Chen Cheng examines this spiritual element of the literati in her paper cut work “Flowing Water,” 2012, which features mountain forms underlain with delicate patterns of waves and foliage interspersed with images of internal organs. A motif in Chen’s recent work, organs represent the emotional and intellectual components of literati life. In fact, traditional Chinese medicine dictates that each organ is related to a specific emotion. For instance, joy is related to the heart, fear the kidney, and pensiveness, which in TCM means excessive intellectual stimulation, the spleen.
These five key organs in TCM (heart, liver, spleen, lung, kidney) can, in turn, be mapped onto the five elements of earth, wood, fire, water, and metal. Thus the sense of “tian ren he yi” 天人合一 extends from the realms of painting and poetry into TCM. Chen’s work is a visual embodiment of this idea with the melding of different forms. Within the mountain forms, there is further shape-shifting as the lines themselves evoke not only mountain peaks, but also veins and clouds, thus underlining the unity of the various elements of the universe and the body.
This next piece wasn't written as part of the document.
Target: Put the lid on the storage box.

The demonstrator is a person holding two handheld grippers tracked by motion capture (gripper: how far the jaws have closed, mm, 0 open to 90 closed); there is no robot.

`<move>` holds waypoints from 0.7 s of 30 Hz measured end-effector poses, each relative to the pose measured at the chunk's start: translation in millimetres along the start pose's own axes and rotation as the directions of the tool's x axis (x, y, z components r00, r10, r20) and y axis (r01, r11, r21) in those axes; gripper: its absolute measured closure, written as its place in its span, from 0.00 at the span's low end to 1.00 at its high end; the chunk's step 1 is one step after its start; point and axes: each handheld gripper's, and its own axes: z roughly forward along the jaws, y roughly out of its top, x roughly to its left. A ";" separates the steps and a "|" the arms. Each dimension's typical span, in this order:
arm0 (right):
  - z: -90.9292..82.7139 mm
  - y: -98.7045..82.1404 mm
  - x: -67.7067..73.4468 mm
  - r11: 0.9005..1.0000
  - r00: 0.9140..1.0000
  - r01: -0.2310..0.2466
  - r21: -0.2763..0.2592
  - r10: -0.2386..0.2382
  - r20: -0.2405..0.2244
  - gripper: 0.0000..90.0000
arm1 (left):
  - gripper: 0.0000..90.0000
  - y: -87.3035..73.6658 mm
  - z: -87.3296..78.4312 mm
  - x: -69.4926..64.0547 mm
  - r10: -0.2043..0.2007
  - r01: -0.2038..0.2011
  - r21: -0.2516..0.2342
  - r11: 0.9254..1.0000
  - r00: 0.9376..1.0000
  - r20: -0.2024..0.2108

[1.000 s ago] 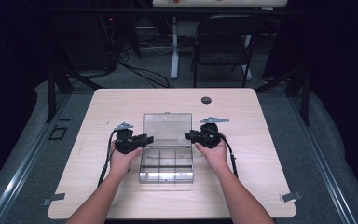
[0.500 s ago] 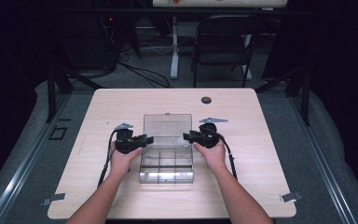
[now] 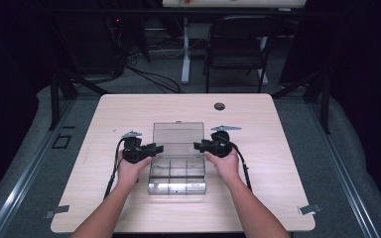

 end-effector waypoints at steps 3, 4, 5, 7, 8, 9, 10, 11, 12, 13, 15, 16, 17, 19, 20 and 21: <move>0.8 -0.2 -0.5 1.000 1.000 -0.008 0.004 0.008 0.000 0.60 | 0.59 -0.2 0.5 0.9 -0.007 0.007 0.002 1.000 1.000 0.002; 1.0 -0.3 -0.7 1.000 1.000 -0.010 0.004 0.010 -0.001 0.60 | 0.59 -0.1 0.5 1.2 -0.008 0.008 0.004 1.000 1.000 0.003; 1.5 -0.5 -0.7 1.000 1.000 -0.015 0.002 0.015 0.001 0.60 | 0.59 -0.1 0.6 1.6 -0.010 0.010 0.005 1.000 1.000 0.005; 1.7 -0.5 -1.4 1.000 1.000 -0.018 0.007 0.018 -0.001 0.60 | 0.59 -0.2 0.9 2.1 -0.015 0.015 0.007 1.000 1.000 0.007; 2.0 -0.6 -1.8 1.000 1.000 -0.022 0.008 0.022 -0.004 0.60 | 0.59 -0.4 1.3 2.3 -0.019 0.019 0.004 1.000 1.000 0.008; 2.2 -0.6 -2.0 1.000 1.000 -0.024 0.010 0.024 -0.004 0.59 | 0.59 -0.4 1.4 2.4 -0.023 0.023 0.004 1.000 1.000 0.009; 2.1 -0.6 -2.2 1.000 1.000 -0.026 0.014 0.026 -0.004 0.59 | 0.59 -0.5 1.5 2.5 -0.025 0.025 0.004 1.000 1.000 0.009; 2.3 -0.7 -2.3 1.000 1.000 -0.027 0.014 0.027 -0.004 0.59 | 0.59 -0.4 1.5 2.7 -0.025 0.025 0.006 1.000 1.000 0.010; 2.4 -0.7 -2.4 0.999 1.000 -0.028 0.015 0.028 -0.004 0.59 | 0.59 -0.4 1.6 2.7 -0.028 0.028 0.005 1.000 1.000 0.010; 2.6 -0.8 -2.5 0.999 1.000 -0.029 0.015 0.029 -0.005 0.59 | 0.59 -0.5 1.6 2.7 -0.032 0.032 0.007 0.999 0.999 0.010; 2.9 -0.9 -2.8 0.999 0.999 -0.037 0.017 0.037 -0.008 0.59 | 0.59 -0.5 1.8 3.1 -0.035 0.035 0.008 0.999 0.999 0.010; 2.9 -0.9 -2.8 0.999 0.999 -0.037 0.017 0.037 -0.008 0.59 | 0.59 -0.5 1.8 3.1 -0.035 0.035 0.008 0.999 0.999 0.010; 3.3 -1.0 -3.1 0.999 0.999 -0.044 0.019 0.044 -0.010 0.59 | 0.59 -0.7 2.0 3.1 -0.039 0.039 0.007 0.999 0.999 0.009; 3.8 -1.2 -3.7 0.999 0.999 -0.051 0.020 0.051 -0.012 0.59 | 0.59 -0.7 2.3 3.5 -0.044 0.044 0.009 0.999 0.999 0.010; 3.8 -1.2 -4.0 0.998 0.999 -0.052 0.023 0.052 -0.012 0.59 | 0.59 -0.7 2.3 3.8 -0.047 0.047 0.012 0.999 0.999 0.011; 4.0 -1.2 -4.2 0.998 0.998 -0.057 0.025 0.057 -0.012 0.59 | 0.59 -0.7 2.3 4.1 -0.048 0.048 0.014 0.999 0.999 0.012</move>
Ben Houge takes a similar approach of decontextualization, fragmentation, and re-combination in his sound installation “Landscape with Water and Woodblocks, ” 2012. The piece involves natural recorded sounds which are combined through Max MSP to produce a perpetually shifting soundscape. The randomness of this generative sound work resonates nicely with the work of Wu Gaozhong, where fate acts as the determining factor. This time, fate is not the weather nor an errant pet but a randomness that is “tweakable” through adjusting various functions of the software.
Houge writes that the piece seeks to create an ambient mood, “a vista, a space for contemplating one’s place in a boundless continuum.” In speaking of his past work, the artist reflects upon how he was inspired by the immensity of the sea, its vastness, and man’s corresponding insignificance. Man’s role in nature was an important spiritual starting point for the literati who used nature (gardens, bonsais and landscape paintings and hermetic sojourns) as a tool for meditation.
Control over one’s mind and one’s behavior was one of the cornerstones of the literati’s intellectual foundation. Hao Nan takes this idea into the realm of performance in his video work “Chi—3,” 2008. In it, we see the artist standing at a busy intersection in Beijing assuming a “taiqi” pose, with hands placed out in front of him as if to stabilize his body or keep something at bay. The artist is not moving through the series of taiqi postures, but rather standing as if transfixed in one position. It is the opening posture of the twenty-four postures called “wuji,” also known as “standing quietly,” “reconnecting with oneness and emptiness,”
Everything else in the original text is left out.